[Dataset excerpts]
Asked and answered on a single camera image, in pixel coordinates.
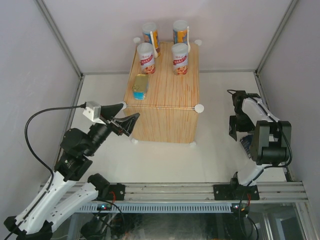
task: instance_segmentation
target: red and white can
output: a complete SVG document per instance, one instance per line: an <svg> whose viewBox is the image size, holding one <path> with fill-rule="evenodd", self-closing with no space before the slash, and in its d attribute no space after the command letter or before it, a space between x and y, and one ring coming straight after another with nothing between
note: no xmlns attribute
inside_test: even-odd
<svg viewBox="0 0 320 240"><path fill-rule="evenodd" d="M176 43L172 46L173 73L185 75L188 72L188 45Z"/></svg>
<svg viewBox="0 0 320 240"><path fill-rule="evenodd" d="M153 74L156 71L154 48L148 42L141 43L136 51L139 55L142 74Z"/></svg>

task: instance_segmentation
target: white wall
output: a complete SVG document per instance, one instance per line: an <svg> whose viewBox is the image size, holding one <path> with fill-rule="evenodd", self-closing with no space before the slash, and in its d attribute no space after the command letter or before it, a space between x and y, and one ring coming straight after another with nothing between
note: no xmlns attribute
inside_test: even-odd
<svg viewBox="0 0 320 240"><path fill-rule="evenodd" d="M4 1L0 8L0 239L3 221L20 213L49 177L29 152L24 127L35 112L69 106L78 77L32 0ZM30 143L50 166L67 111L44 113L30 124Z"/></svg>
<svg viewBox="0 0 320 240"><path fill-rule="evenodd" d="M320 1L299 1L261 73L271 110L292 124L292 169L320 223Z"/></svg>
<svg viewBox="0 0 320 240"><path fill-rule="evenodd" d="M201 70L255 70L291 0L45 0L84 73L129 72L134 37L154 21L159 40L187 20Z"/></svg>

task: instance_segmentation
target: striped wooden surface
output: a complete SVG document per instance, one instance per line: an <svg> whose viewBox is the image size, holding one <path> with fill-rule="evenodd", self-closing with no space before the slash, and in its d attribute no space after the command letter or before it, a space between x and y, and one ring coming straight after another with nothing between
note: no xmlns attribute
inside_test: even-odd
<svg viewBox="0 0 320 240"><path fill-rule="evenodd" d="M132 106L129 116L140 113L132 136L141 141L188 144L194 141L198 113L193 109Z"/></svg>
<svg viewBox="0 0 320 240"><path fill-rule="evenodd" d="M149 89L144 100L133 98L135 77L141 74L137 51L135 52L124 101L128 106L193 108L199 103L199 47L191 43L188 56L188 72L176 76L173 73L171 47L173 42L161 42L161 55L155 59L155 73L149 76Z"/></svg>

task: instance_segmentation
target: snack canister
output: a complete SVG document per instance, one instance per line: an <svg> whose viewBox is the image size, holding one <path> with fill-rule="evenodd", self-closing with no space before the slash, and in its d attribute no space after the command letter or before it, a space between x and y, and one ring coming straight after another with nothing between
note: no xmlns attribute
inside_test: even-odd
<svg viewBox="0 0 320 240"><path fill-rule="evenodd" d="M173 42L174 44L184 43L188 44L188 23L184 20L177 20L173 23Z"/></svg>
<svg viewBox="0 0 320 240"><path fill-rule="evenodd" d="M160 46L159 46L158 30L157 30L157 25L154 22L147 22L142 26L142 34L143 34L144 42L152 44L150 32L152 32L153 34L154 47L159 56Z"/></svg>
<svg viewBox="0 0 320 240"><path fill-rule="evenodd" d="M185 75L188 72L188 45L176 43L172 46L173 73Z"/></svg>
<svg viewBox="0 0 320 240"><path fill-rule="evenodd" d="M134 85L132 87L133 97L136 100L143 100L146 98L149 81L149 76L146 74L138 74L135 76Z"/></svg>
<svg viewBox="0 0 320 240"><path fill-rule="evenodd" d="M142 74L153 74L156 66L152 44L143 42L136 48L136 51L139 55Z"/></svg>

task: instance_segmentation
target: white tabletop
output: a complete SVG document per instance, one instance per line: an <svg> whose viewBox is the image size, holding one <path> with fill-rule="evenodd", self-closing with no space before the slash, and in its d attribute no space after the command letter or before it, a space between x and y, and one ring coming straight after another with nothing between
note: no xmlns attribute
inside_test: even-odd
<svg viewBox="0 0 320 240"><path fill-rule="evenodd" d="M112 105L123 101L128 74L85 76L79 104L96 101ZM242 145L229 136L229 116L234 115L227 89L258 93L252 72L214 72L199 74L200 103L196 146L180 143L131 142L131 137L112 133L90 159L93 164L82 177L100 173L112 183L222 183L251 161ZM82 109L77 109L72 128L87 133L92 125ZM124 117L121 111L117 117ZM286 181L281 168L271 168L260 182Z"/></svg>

---

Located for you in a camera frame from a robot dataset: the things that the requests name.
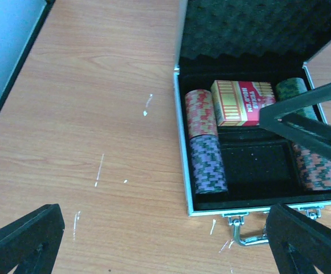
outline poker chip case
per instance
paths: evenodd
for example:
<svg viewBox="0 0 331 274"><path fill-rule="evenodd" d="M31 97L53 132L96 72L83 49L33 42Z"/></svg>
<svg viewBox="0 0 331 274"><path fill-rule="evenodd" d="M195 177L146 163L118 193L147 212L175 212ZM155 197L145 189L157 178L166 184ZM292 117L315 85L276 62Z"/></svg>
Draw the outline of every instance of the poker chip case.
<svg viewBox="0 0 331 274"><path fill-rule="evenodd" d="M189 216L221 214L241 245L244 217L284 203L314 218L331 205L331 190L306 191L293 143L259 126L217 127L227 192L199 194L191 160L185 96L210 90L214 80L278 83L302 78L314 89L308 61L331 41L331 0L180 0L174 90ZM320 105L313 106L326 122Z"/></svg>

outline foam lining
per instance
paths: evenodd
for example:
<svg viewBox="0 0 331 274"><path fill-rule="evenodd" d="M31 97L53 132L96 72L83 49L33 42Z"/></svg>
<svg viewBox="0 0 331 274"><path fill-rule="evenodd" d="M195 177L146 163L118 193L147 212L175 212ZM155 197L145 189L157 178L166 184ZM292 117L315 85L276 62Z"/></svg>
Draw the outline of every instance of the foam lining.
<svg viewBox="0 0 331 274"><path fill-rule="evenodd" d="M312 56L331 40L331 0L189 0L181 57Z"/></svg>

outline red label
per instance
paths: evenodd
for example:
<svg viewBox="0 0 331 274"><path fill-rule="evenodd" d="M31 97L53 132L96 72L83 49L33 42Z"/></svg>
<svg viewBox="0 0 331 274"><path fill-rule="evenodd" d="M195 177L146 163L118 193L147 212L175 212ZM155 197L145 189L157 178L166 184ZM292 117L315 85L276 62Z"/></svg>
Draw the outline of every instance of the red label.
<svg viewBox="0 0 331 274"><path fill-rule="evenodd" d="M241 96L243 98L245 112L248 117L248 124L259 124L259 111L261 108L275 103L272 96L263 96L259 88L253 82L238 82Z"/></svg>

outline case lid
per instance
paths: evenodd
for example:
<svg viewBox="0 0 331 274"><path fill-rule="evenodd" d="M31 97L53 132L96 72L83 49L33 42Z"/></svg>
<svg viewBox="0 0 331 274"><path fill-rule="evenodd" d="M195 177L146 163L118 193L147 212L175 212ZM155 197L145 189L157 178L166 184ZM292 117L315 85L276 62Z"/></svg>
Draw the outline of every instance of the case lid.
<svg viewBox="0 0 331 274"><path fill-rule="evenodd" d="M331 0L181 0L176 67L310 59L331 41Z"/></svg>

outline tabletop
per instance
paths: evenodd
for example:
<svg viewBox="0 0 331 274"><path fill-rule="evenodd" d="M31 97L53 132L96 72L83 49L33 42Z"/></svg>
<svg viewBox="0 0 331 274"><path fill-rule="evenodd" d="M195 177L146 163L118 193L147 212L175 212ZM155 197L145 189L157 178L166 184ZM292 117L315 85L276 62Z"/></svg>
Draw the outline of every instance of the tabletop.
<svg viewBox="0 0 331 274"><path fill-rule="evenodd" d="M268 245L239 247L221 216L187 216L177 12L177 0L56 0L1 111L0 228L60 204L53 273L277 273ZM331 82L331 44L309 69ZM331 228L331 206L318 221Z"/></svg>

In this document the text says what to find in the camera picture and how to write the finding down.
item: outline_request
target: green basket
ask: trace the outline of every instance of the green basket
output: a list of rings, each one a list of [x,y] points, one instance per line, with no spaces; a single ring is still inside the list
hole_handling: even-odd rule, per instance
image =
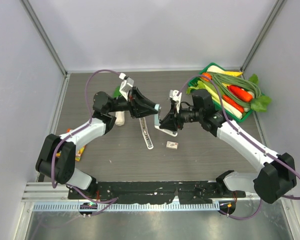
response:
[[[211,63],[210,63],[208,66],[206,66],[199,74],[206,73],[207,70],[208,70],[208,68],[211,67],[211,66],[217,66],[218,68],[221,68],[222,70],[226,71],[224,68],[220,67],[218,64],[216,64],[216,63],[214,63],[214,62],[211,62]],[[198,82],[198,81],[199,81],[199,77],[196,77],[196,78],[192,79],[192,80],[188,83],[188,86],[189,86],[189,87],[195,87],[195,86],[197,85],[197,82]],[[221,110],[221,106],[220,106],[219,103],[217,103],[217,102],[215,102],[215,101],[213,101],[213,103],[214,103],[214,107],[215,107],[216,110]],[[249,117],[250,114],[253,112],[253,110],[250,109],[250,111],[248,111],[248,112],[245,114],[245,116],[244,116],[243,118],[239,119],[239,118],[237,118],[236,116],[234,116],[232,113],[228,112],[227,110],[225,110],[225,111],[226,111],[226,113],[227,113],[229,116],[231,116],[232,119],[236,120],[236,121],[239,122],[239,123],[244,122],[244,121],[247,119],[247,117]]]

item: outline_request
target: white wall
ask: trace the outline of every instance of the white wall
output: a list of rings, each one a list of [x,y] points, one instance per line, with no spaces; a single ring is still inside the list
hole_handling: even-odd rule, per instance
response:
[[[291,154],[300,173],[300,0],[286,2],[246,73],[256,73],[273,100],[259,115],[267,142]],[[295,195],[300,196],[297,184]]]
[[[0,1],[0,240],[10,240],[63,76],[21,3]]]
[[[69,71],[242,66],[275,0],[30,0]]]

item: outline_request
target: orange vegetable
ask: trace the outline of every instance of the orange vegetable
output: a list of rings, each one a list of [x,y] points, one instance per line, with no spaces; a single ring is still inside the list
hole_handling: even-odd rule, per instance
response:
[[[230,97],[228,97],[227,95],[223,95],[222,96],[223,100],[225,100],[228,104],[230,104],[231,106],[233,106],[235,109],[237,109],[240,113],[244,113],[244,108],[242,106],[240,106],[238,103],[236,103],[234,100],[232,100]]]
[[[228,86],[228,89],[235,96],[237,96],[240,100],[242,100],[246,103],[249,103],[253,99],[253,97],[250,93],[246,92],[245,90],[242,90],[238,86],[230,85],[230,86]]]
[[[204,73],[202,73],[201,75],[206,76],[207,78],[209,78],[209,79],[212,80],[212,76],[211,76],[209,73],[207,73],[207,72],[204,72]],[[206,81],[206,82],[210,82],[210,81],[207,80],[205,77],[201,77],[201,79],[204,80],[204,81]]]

*INSTRUCTIONS TO FOLLOW*:
Among the lines above, find each one containing the string "green" and copy it.

*ANSWER TO THE PROBLEM*:
target: green basket
ask: trace the outline of every instance of the green basket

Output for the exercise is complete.